In [1]:
# ! pip install --upgrade pip
# ! pip install --upgrade jupyter ipywidgets
# ! pip install mysql-connector-python ollama scikit-learn transformers torch torchvision torchaudio requests

In [2]:
import mysql.connector
import ollama
from sklearn.metrics.pairwise import cosine_similarity
import random

In [3]:
import requests
import json

In [4]:
from sentence_transformers import SentenceTransformer

In [5]:
# Load MPNet model for sentence embeddings
model = SentenceTransformer('all-mpnet-base-v2')

In [6]:
# Step 1: Connect to MySQL database and extract the schema
database = "VenueScope"

db = mysql.connector.connect(
    host="localhost",
    user="root",
    password="Karaikudi-630002",
    database=database
)
cursor = db.cursor()

query = f"""
SELECT 
    TABLE_NAME, 
    COLUMN_NAME 
FROM 
    INFORMATION_SCHEMA.COLUMNS 
WHERE 
    TABLE_SCHEMA = '{database}'
ORDER BY 
    TABLE_NAME, ORDINAL_POSITION;
"""
cursor.execute(query)
schemaColumns = cursor.fetchall()

In [7]:
# Step 2: Process schema to extract table and column names
schemaInfo = {}
for tableName, columnName in schemaColumns:
    if tableName not in schemaInfo:
        schemaInfo[tableName] = []
    schemaInfo[tableName].append(columnName)

In [8]:
def tokenizeQuery(query):
    """
    Tokenize the query
    """
    words = query.lower().split()  # Simple tokenization
    return words

In [9]:
# Helper function to get MPNet embeddings
def get_MPNet_embeddings(text):
    embedding = model.encode(text, convert_to_numpy=True)
    return embedding.reshape(1, -1)  # Ensure it's 2D for cosine similarity

In [10]:
# Step 3: Convert table and column names to BERT embeddings
def getSchemaEmbeddings(schemaInfo):
    """
    Convert schema information (table and column names) into BERT embeddings.
    """
    schemaEmbeddings = []
    tableKeys = []
    
    for table, columns in schemaInfo.items():
        for column in columns:
            text = f"{table} {column}"
            embedding = get_MPNet_embeddings(text)
            schemaEmbeddings.append(embedding)
            tableKeys.append(table)
    
    return schemaEmbeddings, tableKeys

schemaEmbeddings, tableKeys = getSchemaEmbeddings(schemaInfo)

In [11]:
def rankSchemas_V2(userKeywords, schemaInfo, userQueryEmbedding, schemaEmbeddings, tableKeys):
    """
    Rank schema tables based on substring matching and BERT embeddings.
    Priority is given to matches of user keywords, with embeddings as a secondary score.
    """
    # Initialize scores
    tableScores = {}

    # Extract relevant keywords from the user query
    relevantKeywords = set(keyword.lower() for keyword in userKeywords)

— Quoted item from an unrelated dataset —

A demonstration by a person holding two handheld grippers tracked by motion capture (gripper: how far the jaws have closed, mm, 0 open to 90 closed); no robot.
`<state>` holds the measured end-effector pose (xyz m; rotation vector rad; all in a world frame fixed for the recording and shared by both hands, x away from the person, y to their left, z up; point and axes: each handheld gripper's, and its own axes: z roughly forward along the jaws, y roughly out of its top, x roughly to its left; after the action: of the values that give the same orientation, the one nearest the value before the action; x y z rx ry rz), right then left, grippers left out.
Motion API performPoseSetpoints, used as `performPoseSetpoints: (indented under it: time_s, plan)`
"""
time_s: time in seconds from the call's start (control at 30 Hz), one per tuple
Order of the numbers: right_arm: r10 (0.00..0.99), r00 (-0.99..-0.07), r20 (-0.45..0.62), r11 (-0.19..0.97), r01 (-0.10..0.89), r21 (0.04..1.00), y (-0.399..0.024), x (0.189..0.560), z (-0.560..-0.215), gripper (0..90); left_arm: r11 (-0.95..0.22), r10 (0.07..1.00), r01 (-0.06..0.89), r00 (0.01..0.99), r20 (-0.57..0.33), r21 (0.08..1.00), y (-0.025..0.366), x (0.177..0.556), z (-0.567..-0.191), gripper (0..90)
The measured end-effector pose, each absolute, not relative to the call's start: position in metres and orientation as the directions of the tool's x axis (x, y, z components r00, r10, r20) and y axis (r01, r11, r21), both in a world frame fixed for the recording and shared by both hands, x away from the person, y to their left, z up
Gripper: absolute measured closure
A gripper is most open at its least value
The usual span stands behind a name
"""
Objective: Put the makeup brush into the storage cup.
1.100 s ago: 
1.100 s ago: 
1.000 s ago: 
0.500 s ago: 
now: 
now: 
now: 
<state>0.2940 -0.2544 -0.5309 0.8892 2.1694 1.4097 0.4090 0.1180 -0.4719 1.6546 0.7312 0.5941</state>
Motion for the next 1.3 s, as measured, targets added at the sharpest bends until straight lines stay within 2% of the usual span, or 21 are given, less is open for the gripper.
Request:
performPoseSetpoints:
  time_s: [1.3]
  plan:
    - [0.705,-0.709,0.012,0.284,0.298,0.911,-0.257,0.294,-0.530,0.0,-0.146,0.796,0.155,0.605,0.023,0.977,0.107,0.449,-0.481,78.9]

    # Step 1: Apply string matching to prioritize relevant tables
    for table in schemaInfo:
        columns = schemaInfo[table]
        tableLower = table.lower()

        # Boost for matches of relevant keywords in table name
        for keyword in relevantKeywords:
            if keyword in tableLower:
                tableScores[table] = tableScores.get(table, 0) + 2
        
        # Boost for matches of relevant keywords in column names
        for column in columns:
            for keyword in relevantKeywords:
                if keyword in column.lower():
                    tableScores[table] = tableScores.get(table, 0) + 2  # Adjust boost as needed

    # Step 2: Apply embedding similarity as secondary ranking factor
    for i, table in enumerate(tableKeys):
        similarityScore = cosine_similarity(userQueryEmbedding, schemaEmbeddings[i]).flatten()[0]
        tableScores[table] = tableScores.get(table, 0) + similarityScore

    # Step 3: Sort the tables based on the combined score (higher is better)
    rankedTables = sorted(tableScores.keys(), key=lambda x: tableScores[x], reverse=True)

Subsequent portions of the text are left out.